Here is the Ogham alphabet on the hand. Look familiar? Look more closely, Four flights of five. Five fingers, four knuckles each. If you count using the finger combinations I described above, you can count to 240 or twelve finger positions and twenty numbers. 240 is a large number, sufficient for almost everything in the ancient world. But was it twenty? Let us look at our language for a clue. To this day, many European languages count the higher numbers in 20s. 80 is four twenties. The old word for twenty is "score." Most people know the passage "four score and seven years ago" or the Biblical reference: "three score and twelve" for the life of a man. In the old counting systems of the country folk of Britain and France, 11 was "one and ten" but 16 was "one and fifteen" and fifteen had its own word, not related to the words for five or ten. Twenty also was a unique word. Our own word, "twenty" is a contraction of "two tens." So here we are, base five again, like the Romans, but with four having its own word and not "five less one." After the number twenty there are no more unique words until 100 and then 1,000. So we count by fives and then by twenties and then by hundreds. The old English money system had 20 shillings in a pound. Under the influence of the Romans, some of the older system was abandoned, but I do believe that the people who lived in Europe before the Roman invasions, had a base five and twenty number system.

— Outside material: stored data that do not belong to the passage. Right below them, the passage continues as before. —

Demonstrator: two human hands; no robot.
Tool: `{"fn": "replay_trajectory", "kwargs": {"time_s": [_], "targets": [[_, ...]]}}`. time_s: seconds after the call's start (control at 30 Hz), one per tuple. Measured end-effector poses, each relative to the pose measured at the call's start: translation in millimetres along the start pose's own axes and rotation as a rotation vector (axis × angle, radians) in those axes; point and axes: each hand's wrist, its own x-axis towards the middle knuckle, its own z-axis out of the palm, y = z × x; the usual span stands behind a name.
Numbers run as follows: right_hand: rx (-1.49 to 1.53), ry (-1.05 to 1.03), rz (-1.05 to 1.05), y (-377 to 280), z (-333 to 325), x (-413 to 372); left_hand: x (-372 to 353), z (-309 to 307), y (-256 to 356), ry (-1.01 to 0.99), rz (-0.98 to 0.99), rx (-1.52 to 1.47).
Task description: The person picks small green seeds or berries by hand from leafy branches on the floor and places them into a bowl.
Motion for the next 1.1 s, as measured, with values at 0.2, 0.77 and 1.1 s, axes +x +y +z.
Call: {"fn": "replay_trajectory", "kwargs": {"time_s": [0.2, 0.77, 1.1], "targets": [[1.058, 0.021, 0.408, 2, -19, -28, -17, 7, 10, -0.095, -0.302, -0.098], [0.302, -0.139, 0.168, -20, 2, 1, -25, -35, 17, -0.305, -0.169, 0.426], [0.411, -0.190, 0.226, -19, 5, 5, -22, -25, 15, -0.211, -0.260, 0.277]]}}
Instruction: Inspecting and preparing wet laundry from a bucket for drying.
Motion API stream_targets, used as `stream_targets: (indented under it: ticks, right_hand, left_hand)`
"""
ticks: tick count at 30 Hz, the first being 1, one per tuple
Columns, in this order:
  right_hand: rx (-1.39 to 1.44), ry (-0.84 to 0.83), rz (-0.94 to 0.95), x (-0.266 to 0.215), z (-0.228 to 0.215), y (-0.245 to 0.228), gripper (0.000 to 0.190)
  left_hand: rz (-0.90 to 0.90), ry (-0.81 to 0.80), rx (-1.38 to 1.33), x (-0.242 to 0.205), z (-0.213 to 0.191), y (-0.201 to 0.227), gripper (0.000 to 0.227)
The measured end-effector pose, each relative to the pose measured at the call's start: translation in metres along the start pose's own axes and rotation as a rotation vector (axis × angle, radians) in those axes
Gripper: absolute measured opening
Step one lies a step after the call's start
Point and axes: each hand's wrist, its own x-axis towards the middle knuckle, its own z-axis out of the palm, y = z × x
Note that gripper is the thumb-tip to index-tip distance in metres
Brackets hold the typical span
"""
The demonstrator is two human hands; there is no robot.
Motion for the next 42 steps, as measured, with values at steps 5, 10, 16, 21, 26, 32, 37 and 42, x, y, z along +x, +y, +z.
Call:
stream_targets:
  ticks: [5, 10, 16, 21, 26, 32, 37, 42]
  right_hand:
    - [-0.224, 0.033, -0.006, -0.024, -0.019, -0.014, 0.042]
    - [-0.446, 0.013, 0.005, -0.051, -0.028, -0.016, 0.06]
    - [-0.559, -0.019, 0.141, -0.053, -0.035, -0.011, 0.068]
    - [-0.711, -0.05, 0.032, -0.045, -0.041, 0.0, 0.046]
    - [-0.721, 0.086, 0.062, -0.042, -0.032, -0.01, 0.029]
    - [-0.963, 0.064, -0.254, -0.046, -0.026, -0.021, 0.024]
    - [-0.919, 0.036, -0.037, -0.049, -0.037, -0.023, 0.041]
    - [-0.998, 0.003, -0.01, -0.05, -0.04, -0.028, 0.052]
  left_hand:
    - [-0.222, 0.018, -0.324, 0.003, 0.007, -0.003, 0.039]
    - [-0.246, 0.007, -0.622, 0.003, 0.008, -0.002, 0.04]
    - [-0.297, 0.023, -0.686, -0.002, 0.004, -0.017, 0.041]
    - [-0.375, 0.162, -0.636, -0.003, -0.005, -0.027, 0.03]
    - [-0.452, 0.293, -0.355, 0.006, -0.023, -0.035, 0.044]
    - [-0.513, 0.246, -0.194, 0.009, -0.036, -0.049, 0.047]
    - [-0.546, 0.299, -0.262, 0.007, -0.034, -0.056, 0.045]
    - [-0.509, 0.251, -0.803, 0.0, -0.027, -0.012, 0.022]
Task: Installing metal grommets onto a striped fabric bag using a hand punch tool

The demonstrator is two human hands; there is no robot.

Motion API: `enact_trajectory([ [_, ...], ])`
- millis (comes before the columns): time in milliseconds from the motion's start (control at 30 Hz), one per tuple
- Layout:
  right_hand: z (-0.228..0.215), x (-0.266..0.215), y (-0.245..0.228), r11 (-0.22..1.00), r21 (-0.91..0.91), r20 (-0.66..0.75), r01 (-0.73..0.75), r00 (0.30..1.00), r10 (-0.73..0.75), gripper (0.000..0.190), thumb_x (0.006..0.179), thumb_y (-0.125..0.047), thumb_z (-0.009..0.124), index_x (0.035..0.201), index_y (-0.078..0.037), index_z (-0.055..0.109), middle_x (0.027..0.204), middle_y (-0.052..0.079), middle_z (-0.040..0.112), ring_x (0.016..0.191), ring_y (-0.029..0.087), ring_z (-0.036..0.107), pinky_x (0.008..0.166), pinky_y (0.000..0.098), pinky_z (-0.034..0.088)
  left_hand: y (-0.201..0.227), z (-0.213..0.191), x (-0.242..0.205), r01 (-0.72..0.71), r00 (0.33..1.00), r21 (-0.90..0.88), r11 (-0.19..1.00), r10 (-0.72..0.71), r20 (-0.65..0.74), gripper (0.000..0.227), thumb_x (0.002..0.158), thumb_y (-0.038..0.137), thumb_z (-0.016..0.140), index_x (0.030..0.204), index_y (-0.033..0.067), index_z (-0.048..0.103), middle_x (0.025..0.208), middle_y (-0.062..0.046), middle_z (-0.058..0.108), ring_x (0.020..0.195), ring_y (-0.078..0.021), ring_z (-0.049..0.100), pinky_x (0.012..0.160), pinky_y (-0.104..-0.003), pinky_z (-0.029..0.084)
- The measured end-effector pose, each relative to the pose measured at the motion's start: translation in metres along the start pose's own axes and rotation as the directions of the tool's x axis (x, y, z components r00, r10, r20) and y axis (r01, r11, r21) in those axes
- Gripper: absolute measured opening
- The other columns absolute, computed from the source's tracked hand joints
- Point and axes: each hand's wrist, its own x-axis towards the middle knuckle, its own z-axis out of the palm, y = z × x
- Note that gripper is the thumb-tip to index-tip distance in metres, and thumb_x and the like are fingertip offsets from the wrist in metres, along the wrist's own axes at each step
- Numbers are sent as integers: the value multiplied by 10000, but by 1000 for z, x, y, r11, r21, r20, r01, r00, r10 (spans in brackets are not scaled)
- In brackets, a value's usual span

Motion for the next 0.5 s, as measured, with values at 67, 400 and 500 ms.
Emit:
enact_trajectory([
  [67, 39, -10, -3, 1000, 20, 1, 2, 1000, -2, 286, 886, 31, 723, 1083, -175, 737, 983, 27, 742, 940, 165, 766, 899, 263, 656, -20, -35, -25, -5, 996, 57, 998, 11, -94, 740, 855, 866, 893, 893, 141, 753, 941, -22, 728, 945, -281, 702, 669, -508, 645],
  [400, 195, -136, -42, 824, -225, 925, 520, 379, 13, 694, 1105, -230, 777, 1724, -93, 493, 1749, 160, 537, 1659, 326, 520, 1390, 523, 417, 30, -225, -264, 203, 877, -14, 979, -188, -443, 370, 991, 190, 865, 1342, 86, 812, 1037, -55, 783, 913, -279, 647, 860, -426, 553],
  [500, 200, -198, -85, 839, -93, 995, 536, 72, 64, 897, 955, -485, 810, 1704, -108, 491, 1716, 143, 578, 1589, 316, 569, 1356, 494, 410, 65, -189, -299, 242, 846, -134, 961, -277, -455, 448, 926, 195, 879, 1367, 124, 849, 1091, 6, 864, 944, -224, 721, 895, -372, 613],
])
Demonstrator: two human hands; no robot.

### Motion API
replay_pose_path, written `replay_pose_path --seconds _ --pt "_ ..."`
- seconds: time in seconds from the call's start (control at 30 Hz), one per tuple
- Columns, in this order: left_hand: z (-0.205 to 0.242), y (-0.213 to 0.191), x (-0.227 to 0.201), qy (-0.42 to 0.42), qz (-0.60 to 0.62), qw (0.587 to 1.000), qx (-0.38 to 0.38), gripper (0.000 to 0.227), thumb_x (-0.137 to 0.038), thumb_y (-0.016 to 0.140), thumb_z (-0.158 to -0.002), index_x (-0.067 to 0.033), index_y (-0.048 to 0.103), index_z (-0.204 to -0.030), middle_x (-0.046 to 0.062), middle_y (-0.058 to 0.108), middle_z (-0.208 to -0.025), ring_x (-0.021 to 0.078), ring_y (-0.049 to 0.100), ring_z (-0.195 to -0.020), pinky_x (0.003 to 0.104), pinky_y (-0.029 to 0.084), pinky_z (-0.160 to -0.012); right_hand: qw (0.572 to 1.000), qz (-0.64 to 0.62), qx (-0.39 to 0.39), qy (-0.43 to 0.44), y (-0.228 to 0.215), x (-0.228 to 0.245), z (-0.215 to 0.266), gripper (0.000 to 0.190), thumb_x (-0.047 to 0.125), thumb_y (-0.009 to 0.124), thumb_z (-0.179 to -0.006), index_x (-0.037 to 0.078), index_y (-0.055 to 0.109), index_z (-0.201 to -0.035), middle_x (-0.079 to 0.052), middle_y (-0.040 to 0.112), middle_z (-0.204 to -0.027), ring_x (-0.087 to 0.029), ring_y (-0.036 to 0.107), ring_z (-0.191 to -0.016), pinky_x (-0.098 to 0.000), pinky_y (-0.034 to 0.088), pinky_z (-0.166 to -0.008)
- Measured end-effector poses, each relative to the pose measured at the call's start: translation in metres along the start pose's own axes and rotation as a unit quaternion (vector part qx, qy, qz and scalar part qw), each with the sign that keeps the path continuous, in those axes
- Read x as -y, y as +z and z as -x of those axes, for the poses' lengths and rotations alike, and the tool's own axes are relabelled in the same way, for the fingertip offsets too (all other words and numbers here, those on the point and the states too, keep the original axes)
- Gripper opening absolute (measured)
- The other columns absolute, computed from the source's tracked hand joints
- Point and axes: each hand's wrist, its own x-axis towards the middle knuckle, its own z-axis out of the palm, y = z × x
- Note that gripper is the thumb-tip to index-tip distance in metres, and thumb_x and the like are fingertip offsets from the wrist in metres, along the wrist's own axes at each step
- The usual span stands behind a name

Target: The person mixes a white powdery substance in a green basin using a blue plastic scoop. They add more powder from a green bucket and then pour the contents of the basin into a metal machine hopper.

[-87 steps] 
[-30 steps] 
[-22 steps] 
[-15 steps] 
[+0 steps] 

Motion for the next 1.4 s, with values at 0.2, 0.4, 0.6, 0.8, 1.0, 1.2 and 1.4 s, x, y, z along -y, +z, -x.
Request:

My next big question is: well counting is all well and good, but could they add?" The answer is yes, very easily.

Twenty on the fingers

Let's look at the hands again. Five fingers, ten fingers. No problem. But let's be creative. With a turn of one hand, we suddenly have fifteen. With another turn, we have twenty. Suddenly, this system is every bit as logical as the Babylonian.

Twenty on the fingers

Here I have illustrated some of the numbers in between. You can suddenly see why 16 would be "fifteen and one". 1 (sorry, if you use the thumb for 1) 6, 9 are normal to us. But look at 11. We turn one hand over and now start counting on the back, going to the back-front hand position for 15. Then, at 16, we start the next flight of five by turning the counting hand again and so on to twenty. This would suit the Druids, who could flash letters and numbers across the room at each other. Twenties would be flashed as the hands opening and closing. People still do this at auctions and when the noise is intense at markets.

Addition

Here is my illustration of an addition problem. 27 + 54. I want you to think of this problem as a verbal problem, not seeing the numbers in their decimal columns. Think of how the numbers look on the hands. Suddenly, you see three twenties. Then you see three palms, so three fives. then the remander fingers, which are two and four. Six is also five and one, so you have four fives, or twenty again. Four twenties and one. With practice, this could be extremely easy and fast, subtraction as well. There are many systems of using the hands for multiplication, even of large numbers. But this article was to introduce you to our own numbers and the possibilites of ancient systems without written figures. Many people I talk to about ancient math assume that math began with the Greeks because they wrote it down! This is as silly as saying that language began with the the people who first wrote it down.